◆ THE PROBLEM ◆
The listing that follows must be retyped in full, exactly.

===== DATA BELOW =====

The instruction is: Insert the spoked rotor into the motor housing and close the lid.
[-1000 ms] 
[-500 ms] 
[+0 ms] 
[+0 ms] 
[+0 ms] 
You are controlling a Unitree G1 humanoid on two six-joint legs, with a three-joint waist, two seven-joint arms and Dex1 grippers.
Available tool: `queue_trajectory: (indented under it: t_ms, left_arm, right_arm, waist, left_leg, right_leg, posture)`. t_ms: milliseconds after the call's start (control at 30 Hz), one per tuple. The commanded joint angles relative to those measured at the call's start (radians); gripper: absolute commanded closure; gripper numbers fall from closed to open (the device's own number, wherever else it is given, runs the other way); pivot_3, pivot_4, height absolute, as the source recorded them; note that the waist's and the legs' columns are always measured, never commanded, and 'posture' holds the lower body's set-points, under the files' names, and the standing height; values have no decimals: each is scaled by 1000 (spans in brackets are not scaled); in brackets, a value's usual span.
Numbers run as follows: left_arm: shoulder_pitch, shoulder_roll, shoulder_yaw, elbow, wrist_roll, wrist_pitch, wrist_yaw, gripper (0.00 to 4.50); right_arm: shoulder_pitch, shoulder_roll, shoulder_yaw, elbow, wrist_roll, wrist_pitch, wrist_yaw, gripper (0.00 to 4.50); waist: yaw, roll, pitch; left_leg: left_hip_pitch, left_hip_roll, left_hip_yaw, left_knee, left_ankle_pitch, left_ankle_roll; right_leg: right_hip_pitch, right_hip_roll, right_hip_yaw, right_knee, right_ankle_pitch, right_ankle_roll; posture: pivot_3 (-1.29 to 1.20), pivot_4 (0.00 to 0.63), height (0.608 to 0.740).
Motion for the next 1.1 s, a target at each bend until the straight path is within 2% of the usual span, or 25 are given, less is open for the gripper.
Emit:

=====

◆ RESPONSE BOX ◆
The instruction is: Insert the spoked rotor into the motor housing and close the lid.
[-1000 ms] 
[-500 ms] 
[+0 ms] 
[+0 ms] 
[+0 ms] 
You are controlling a Unitree G1 humanoid on two six-joint legs, with a three-joint waist, two seven-joint arms and Dex1 grippers.
Available tool: `queue_trajectory: (indented under it: t_ms, left_arm, right_arm, waist, left_leg, right_leg, posture)`. t_ms: milliseconds after the call's start (control at 30 Hz), one per tuple. The commanded joint angles relative to those measured at the call's start (radians); gripper: absolute commanded closure; gripper numbers fall from closed to open (the device's own number, wherever else it is given, runs the other way); pivot_3, pivot_4, height absolute, as the source recorded them; note that the waist's and the legs' columns are always measured, never commanded, and 'posture' holds the lower body's set-points, under the files' names, and the standing height; values have no decimals: each is scaled by 1000 (spans in brackets are not scaled); in brackets, a value's usual span.
Numbers run as follows: left_arm: shoulder_pitch, shoulder_roll, shoulder_yaw, elbow, wrist_roll, wrist_pitch, wrist_yaw, gripper (0.00 to 4.50); right_arm: shoulder_pitch, shoulder_roll, shoulder_yaw, elbow, wrist_roll, wrist_pitch, wrist_yaw, gripper (0.00 to 4.50); waist: yaw, roll, pitch; left_leg: left_hip_pitch, left_hip_roll, left_hip_yaw, left_knee, left_ankle_pitch, left_ankle_roll; right_leg: right_hip_pitch, right_hip_roll, right_hip_yaw, right_knee, right_ankle_pitch, right_ankle_roll; posture: pivot_3 (-1.29 to 1.20), pivot_4 (0.00 to 0.63), height (0.608 to 0.740).
Motion for the next 1.1 s, a target at each bend until the straight path is within 2% of the usual span, or 25 are given, less is open for the gripper.
Emit:

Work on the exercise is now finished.